(Task brief) Copy the data that follows exactly, and include none of its images.

▬▬▬▬▬▬▬▬▬▬

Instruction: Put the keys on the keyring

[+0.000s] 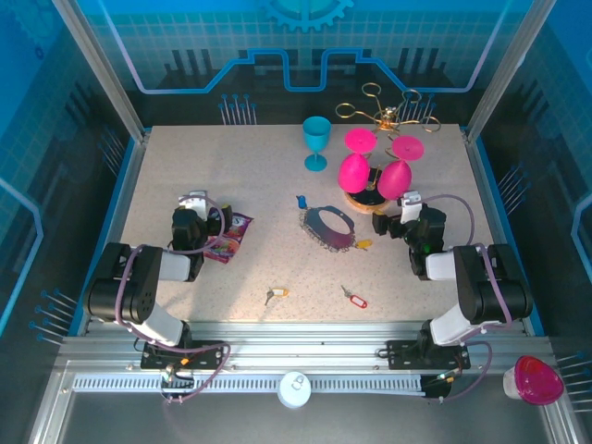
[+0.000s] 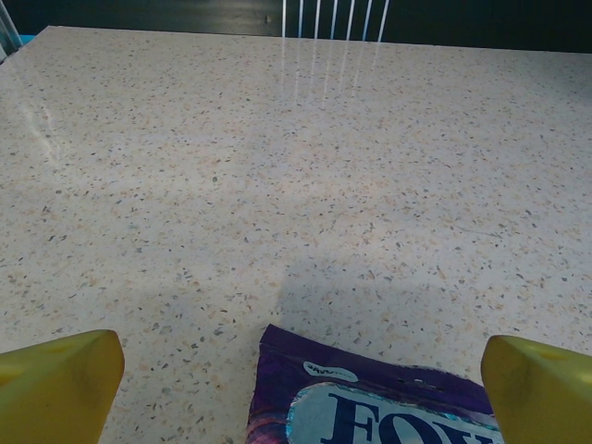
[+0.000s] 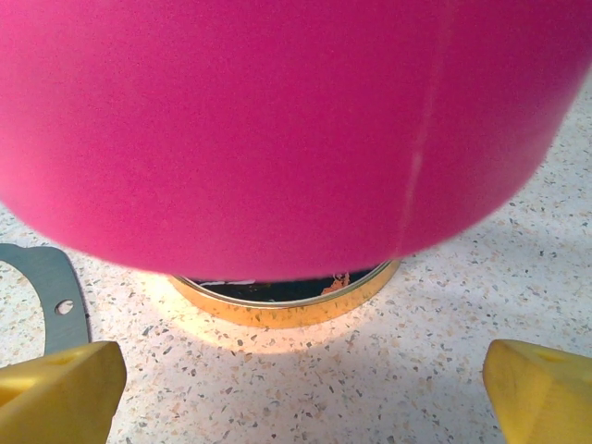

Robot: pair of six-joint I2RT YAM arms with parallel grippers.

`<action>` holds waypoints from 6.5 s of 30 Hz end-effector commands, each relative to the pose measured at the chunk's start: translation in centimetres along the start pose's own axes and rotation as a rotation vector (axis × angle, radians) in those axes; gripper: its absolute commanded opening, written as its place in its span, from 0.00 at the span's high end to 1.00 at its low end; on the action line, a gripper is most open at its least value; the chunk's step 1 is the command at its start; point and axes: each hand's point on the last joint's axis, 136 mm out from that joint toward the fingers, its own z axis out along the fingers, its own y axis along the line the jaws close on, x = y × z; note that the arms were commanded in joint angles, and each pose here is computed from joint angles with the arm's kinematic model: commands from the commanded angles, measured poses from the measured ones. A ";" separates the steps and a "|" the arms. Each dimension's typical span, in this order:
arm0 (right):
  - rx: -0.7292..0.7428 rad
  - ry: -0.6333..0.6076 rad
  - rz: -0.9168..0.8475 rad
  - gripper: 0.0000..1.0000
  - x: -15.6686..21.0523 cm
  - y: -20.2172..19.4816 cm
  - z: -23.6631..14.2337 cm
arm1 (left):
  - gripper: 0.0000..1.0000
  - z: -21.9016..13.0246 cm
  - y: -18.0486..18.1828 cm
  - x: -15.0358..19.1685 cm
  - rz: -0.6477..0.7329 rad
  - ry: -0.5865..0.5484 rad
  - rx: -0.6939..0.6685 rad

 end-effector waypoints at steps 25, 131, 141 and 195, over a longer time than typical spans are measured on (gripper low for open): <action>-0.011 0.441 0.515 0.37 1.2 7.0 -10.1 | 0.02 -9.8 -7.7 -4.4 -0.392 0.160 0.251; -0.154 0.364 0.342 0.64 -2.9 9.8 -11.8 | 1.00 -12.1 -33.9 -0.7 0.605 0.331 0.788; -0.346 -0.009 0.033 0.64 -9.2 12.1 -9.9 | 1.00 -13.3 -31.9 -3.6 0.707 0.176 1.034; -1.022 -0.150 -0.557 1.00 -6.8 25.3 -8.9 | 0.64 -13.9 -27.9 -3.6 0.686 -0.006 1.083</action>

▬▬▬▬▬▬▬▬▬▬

(Response box)
Instruction: Put the keys on the keyring

[+0.000s] 
[+0.000s] 
[+0.000s] 

Robot: pair of six-joint I2RT YAM arms with parallel grippers.

`<action>` holds waypoints from 6.5 s of 30 Hz end-effector commands, each relative to the pose measured at the chunk's start: translation in centimetres along the start pose's own axes and rotation as a rotation vector (axis × angle, radians) in those axes; gripper: its absolute commanded opening, written as its place in its span, from 0.00 at the span's high end to 1.00 at its low end; on the action line, a gripper is most open at its least value; the chunk's step 1 is the command at its start; point and axes: each hand's point on the last joint's axis, 136 mm out from that joint toward the fingers, its own z axis out along the fingers, its own y axis along the line the jaws close on, x = y × z; note that the arms were commanded in joint angles, and each pose here is computed from joint angles with the arm's kinematic model: commands from the commanded angles, measured poses from the measured ones. A ";" separates the steps and a "|" the arms. Each dimension's typical span, in this order:
arm0 (right):
  - rx: -0.7292..0.7428 rad
  - ry: -0.6333..0.6076 rad
  - rz: -0.9168..0.8475 rad
  - gripper: 0.0000..1.0000
  - x: -15.6686..21.0523 cm
  - y: -20.2172..19.4816 cm
  - z: -23.6631..14.2337 cm
arm1 (left):
  - gripper: 0.0000..1.0000
  - z: -21.9016..13.0246 cm
  - y: -18.0486..18.1828 cm
  - x: -15.0358..19.1685 cm
  - rz: -0.6477..0.7329 rad
  - ry: -0.5865..0.5484 rad
  - rx: -0.6939..0.6685 rad

 end-effector waypoints at steps 25, 131, 141 and 195, over a longer time than typical spans are measured on (gripper low for open): <action>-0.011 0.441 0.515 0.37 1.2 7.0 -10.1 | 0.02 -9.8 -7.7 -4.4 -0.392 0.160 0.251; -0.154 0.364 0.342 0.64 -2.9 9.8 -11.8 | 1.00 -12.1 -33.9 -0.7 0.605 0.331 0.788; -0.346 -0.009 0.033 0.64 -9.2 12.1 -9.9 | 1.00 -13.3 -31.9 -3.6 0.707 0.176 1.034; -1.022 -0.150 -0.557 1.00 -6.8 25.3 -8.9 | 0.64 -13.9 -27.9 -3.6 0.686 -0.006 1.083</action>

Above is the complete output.